_Problem statement:_
All entries below are to be reproduced precisely as they stand, without the pictures.

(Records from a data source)
━━━━━━

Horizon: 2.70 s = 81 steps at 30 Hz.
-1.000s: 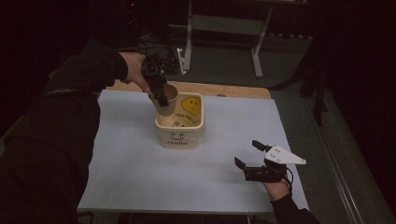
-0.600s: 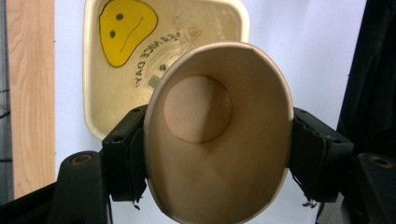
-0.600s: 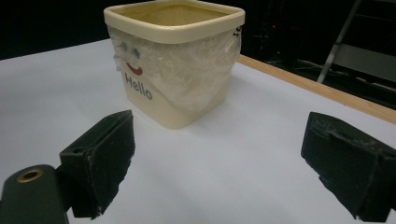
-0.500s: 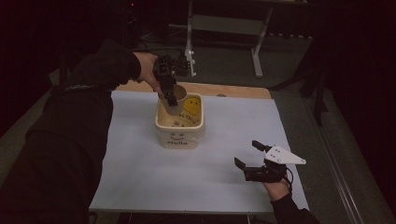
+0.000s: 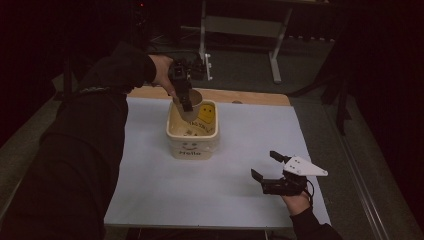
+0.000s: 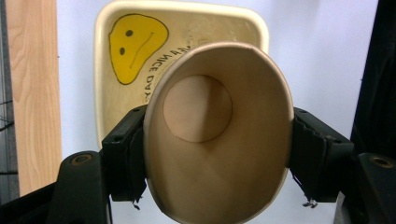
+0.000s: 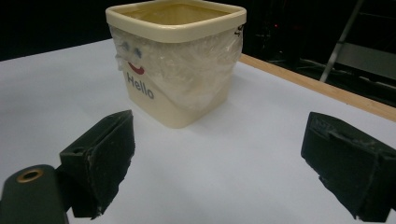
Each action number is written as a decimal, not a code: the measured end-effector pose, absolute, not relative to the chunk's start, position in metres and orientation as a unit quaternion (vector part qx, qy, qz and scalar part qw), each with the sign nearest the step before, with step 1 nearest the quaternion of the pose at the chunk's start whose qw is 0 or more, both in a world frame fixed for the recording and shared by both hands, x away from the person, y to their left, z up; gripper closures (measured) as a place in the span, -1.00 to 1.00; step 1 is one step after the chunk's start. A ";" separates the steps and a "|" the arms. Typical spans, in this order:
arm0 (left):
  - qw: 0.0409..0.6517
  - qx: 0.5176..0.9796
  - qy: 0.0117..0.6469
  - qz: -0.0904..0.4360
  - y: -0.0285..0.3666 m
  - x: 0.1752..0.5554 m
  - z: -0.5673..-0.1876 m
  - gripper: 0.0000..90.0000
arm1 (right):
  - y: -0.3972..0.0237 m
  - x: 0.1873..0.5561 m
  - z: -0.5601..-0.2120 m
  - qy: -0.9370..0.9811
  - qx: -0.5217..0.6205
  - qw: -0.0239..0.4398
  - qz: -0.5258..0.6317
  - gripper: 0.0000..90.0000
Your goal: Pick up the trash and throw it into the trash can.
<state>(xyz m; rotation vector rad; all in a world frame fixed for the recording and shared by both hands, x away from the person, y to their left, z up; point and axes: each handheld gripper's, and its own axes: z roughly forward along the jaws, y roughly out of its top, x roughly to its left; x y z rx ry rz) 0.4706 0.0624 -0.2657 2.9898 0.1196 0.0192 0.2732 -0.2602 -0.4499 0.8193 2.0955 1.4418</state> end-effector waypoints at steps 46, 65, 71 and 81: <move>0.138 0.985 0.100 0.033 0.071 0.479 -0.262 -0.99 | -0.260 0.274 -0.450 0.767 0.297 0.231 0.521 -0.79; 0.160 0.979 0.120 0.031 0.096 0.461 -0.265 -0.99 | -0.257 0.274 -0.450 0.769 0.294 0.229 0.520 -0.79; 0.179 0.974 0.133 0.036 0.107 0.453 -0.265 -0.99 | -0.257 0.275 -0.450 0.768 0.294 0.230 0.520 -0.79; 0.204 0.967 0.150 0.028 0.128 0.432 -0.276 -0.99 | -0.254 0.274 -0.449 0.770 0.291 0.232 0.519 -0.79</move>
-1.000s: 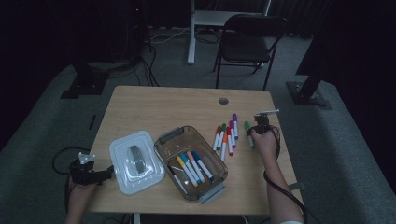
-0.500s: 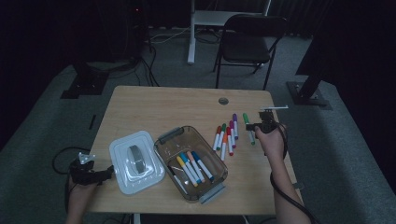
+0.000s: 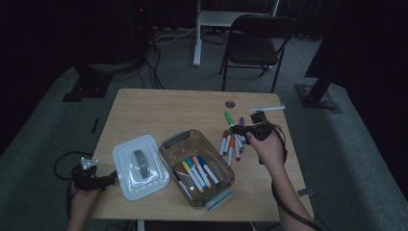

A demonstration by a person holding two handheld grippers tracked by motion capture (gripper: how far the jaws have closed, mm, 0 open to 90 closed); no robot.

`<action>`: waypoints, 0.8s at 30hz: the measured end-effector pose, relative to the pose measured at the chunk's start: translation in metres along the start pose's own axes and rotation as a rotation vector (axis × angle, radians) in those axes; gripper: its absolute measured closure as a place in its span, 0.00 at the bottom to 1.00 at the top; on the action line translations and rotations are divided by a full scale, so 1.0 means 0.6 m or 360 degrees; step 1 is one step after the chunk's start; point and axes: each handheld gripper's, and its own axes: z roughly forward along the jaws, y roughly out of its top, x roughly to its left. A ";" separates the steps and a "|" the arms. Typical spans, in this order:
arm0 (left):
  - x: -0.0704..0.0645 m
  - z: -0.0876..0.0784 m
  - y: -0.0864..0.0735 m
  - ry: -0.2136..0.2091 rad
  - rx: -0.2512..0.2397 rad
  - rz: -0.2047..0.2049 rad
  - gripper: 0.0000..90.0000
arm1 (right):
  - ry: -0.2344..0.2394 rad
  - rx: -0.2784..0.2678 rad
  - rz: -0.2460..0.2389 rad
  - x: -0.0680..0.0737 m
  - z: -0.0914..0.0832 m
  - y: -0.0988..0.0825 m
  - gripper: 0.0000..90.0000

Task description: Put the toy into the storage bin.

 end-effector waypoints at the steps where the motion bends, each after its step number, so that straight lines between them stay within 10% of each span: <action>1: 0.000 0.000 0.000 0.0000 -0.0002 -0.0001 0.01 | 0.0021 0.0005 -0.0019 0.012 0.001 0.001 0.85; 10: 0.000 0.000 0.000 0.0001 -0.0001 0.0002 0.01 | 0.0190 0.0179 -0.0204 0.108 0.048 -0.019 0.85; 24: 0.000 0.000 0.000 0.0001 -0.0001 0.0001 0.01 | 0.0268 0.0533 -0.0318 0.176 0.156 -0.060 0.85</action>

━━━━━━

_Solution below:_
Horizon: 2.70 s = 81 steps at 30 Hz.
-1.000s: 
-0.600s: 
-0.600s: 
-0.500s: 
+0.000s: 
+0.000s: 
+0.000s: 
Each action number is written as a decimal, not a code: the measured end-effector pose, absolute, not relative to the chunk's start, position in metres and orientation as a unit quaternion (vector part qx, qy, qz and scalar part qw), each with the sign nearest the step before, with step 1 nearest the quaternion of the pose at the chunk's start whose qw is 0 or more, both in a world frame fixed for the recording and shared by both hands, x away from the person, y to their left, z up; gripper closures (measured) as a place in the span, -1.00 to 1.00; step 1 is one step after the chunk's start. A ";" separates the steps and a "|" the arms. Typical spans, in this order:
arm0 (left):
  - qw: 0.0409..0.6517
  - qx: 0.5176..0.9796
  - qy: 0.0117..0.6469
  - qz: -0.0904..0.4360
  - y: -0.0285..0.3666 m
  - x: 0.1752..0.5554 m
  - z: -0.5673..-0.1876 m
  - gripper: 0.0000..90.0000
arm1 (right):
  - y: -0.3972..0.0237 m
  - x: 0.1873..0.5561 m
  - z: -0.5601..-0.2120 m
  - qy: -0.9370..0.9811
  - qx: -0.5217..0.6205
  - qw: -0.0239..0.4398
  - qz: -0.5258..0.6317
  - gripper: 0.0000..90.0000
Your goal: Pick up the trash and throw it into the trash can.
<state>(xyz m; rotation vector rad; all in a world frame fixed for the recording and shared by both hands, x away from the person, y to their left, z up; point and axes: each handheld gripper's, and its own axes: z roughly forward along the jaws, y roughly out of its top, x roughly to its left; x y z rx ry rz) 0.4706 0.0624 -0.2657 2.9898 0.1196 0.0192 0.2732 -0.2602 -0.4499 0.8193 2.0955 1.4418</state> end-effector waypoints at steps 46, 65, 71 and 81: <move>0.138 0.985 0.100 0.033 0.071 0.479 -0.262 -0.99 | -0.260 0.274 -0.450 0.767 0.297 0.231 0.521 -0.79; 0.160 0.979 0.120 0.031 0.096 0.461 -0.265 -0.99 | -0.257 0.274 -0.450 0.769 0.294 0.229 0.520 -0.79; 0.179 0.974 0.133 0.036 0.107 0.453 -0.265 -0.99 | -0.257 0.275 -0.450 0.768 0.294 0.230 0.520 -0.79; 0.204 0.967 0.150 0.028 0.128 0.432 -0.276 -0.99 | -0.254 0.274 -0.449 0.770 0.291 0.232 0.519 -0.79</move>
-1.000s: 
-0.500s: 
+0.000s: 

A demonstration by a person holding two handheld grippers tracked by motion capture (gripper: how far the jaws have closed, mm, 0 open to 90 closed); no robot.

`<action>`: waypoints, 0.8s at 30hz: the measured end-effector pose, relative to the pose measured at the chunk's start: translation in metres along the start pose's own axes and rotation as a rotation vector (axis × angle, radians) in those axes; gripper: its absolute measured closure as a place in its span, 0.00 at the bottom to 1.00 at the top; on the action line translations and rotations are divided by a full scale, so 1.0 means 0.6 m or 360 degrees; step 1 is one step after the chunk's start; point and axes: each handheld gripper's, and its own axes: z roughly forward along the jaws, y roughly out of its top, x roughly to its left. A ";" separates the steps and a "|" the arms. Typical spans, in this order:
arm0 (left):
  - x: -0.0704..0.0645 m
  - z: -0.0876..0.0784 m
  - y: -0.0864..0.0735 m
  - ry: -0.2136..0.2091 rad
  - rx: -0.2512..0.2397 rad
  - rz: -0.2047..0.2049 rad
  - gripper: 0.0000..90.0000
arm1 (right):
  - ry: -0.2344..0.2394 rad
  - rx: -0.2784..0.2678 rad
  - rz: -0.2460..0.2389 rad
  - x: -0.0680..0.0737 m
  - z: -0.0914..0.0832 m
  - y: -0.0988..0.0825 m
  - gripper: 0.0000..90.0000

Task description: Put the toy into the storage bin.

 end-effector waypoints at the steps where the motion bends, each after its step number, so that straight lines between them stay within 10% of each span: <action>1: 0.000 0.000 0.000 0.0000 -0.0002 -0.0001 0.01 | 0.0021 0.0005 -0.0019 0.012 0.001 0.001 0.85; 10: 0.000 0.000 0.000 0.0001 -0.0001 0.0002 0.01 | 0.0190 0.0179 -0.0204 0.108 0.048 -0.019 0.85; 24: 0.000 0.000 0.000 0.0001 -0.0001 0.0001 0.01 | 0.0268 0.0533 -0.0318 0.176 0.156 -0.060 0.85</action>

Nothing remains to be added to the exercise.